The latest lawsuit, filed last week in U.S. District Court in West Palm Beach, names the U.S. Army Corps of Engineers as a defendant and claims that Robin Moore, an archaeologist in the agency’s Jacksonville district, is blocking an extension of the license. of the company’s dredging. Moore is following the Registry of Professional Archaeologists code of conduct that prevents the recovery or excavation of archaeological resources “for commercial exploitation,” according to the lawsuit.

In an email, a spokeswoman for the Army Corps of Engineers, Peggy Bebb, said she could not comment on pending litigation. Moore could not be reached for comment despite an email request from the Sun Sentinel.

The lawsuit says current federal law defines dredging as “the removal of materials from the waters of the United States.” The company claims its excavator never removes material from the water, according to the lawsuit. Instead, it displaces sand to form a berm around a hole, he says. “As soon as the excavator is stopped, the hole begins to fill, giving divers just a few minutes to check the hole with their metal detectors. Within hours, the holes are completely filled and the sand disperses back to the bottom,” the lawsuit says.

The company has received license extensions from the Army Corps every five years for 30 years, the lawsuit states, and most recently applied for one in December 2022, well before its most recent extension expired in July 2023.

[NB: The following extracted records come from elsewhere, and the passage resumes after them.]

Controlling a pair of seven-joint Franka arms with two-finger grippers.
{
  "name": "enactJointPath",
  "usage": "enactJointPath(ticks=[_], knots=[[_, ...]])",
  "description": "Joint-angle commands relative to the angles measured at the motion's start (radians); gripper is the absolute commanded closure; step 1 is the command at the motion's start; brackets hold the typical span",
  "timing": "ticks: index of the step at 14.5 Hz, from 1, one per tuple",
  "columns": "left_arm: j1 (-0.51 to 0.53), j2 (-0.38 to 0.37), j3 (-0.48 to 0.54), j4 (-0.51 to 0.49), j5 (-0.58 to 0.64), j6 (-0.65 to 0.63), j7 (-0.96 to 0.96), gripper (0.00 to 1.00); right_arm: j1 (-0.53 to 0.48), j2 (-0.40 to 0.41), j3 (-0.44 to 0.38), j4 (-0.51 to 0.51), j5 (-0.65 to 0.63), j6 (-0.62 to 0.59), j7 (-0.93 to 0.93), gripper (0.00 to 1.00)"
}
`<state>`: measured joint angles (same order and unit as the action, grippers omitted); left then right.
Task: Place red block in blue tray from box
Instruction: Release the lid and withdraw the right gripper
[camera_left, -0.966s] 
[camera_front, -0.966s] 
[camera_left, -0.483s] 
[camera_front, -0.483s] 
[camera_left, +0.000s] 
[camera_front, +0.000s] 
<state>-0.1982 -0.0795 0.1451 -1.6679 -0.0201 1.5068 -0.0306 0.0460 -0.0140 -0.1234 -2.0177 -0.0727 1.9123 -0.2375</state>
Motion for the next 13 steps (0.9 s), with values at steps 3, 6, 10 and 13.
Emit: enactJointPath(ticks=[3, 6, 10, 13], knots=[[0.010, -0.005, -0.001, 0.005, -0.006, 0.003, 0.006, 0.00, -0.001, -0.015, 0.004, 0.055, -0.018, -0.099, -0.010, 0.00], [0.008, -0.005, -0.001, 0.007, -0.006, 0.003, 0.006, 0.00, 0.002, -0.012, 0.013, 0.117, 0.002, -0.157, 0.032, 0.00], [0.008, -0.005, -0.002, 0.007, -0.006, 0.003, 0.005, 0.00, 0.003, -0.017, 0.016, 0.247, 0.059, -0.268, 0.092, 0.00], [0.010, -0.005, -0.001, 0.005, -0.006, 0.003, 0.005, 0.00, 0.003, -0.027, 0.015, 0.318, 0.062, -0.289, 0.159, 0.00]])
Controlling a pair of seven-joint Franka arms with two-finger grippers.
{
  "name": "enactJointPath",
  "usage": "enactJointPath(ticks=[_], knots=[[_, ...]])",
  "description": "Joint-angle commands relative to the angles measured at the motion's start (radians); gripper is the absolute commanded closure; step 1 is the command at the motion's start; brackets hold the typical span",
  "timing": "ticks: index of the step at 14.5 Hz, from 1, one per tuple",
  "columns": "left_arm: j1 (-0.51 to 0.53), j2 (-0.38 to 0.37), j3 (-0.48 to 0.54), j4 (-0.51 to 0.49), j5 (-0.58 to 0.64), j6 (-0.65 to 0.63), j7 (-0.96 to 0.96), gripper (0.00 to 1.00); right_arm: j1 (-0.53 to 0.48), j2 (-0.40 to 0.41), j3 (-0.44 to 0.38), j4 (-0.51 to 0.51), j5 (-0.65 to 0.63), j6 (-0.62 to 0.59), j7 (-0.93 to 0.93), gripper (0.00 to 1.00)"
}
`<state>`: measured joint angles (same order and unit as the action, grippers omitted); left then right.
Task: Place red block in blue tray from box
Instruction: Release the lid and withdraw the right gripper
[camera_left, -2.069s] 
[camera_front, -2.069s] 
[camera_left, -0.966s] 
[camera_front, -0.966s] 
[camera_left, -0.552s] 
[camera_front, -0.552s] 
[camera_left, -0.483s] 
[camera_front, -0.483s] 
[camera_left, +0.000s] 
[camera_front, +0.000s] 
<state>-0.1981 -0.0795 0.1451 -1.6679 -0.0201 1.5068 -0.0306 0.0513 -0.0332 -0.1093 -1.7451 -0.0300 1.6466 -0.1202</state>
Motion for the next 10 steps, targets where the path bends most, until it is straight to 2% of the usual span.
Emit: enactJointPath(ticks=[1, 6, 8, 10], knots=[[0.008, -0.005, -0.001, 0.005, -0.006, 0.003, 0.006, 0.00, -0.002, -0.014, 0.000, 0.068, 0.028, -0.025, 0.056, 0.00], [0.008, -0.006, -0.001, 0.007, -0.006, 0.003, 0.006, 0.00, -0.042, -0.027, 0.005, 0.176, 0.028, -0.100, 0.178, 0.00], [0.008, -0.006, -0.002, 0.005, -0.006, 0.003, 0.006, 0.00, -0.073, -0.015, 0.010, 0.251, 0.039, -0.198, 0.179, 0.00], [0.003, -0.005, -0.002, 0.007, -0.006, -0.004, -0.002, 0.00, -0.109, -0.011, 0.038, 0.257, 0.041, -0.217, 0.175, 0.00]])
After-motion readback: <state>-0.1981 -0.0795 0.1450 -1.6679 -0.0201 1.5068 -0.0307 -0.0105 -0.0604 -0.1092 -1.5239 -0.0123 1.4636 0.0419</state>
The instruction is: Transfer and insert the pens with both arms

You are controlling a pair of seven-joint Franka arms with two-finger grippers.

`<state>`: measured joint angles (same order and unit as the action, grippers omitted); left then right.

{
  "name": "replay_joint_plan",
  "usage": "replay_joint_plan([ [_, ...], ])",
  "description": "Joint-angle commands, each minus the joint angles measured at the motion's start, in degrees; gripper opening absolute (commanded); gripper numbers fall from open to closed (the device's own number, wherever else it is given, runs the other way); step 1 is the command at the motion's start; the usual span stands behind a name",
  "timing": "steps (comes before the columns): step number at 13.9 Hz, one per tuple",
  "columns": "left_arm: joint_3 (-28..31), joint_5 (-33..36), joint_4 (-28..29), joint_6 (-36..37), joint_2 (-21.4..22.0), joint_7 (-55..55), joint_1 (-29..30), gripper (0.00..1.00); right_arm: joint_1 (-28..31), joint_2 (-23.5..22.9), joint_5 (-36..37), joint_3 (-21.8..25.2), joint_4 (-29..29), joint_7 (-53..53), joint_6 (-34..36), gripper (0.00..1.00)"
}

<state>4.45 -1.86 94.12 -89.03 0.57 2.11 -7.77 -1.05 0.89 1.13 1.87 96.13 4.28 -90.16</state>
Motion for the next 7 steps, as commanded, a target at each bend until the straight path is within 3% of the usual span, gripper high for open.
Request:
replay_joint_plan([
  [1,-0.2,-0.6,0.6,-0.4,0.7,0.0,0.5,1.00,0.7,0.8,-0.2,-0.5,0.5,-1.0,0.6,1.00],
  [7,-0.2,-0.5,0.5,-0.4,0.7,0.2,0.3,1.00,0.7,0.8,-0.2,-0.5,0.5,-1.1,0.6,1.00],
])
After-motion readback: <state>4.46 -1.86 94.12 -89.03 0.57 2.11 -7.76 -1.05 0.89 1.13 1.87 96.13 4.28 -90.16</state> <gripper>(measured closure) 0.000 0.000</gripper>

The suit says the Army Corps offered a “programmatic agreement” and then a “permission offered.” Both give the agency “complete control of all aspects of (the company’s) rights under its Admiralty claim,” the company said in the filing.

Jupiter Wreck rejected the offer and filed an appeal, but the Army Corps was unable to schedule a hearing on the appeal within 60 days as required and has yet to issue a decision on the matter, the suit says. At a recent conference in late July, the Army Corps said it would take another year to make a final decision on the license extension request, the lawsuit states.

The lawsuit asks the court to declare that the Army Corps does not have jurisdiction over the wreck under the Abandoned Shipwrecks Act of 1987, that the Jupiter Wreck activities are not “dredging or filling” as defined by federal law, and that the Army Corps has no power or authority to require inspections or permits.

Lindsey Brock, a Jacksonville attorney who, with Horan, represents Jupiter Wreck, said the Army Corps is exceeding its authority by withholding the license extension.

“For more than 30 years, the Army Corps of Engineers has never opposed reissuing the Jupiter Wreck permit,” Brock said. “The federal admiralty court granted the salvage rights to the Jupiter Wreck (and) the state of Florida granted the salvage permits, therefore the Army Corps of Engineers does not have the authority to attempt to stop this lawful salvage by the company.”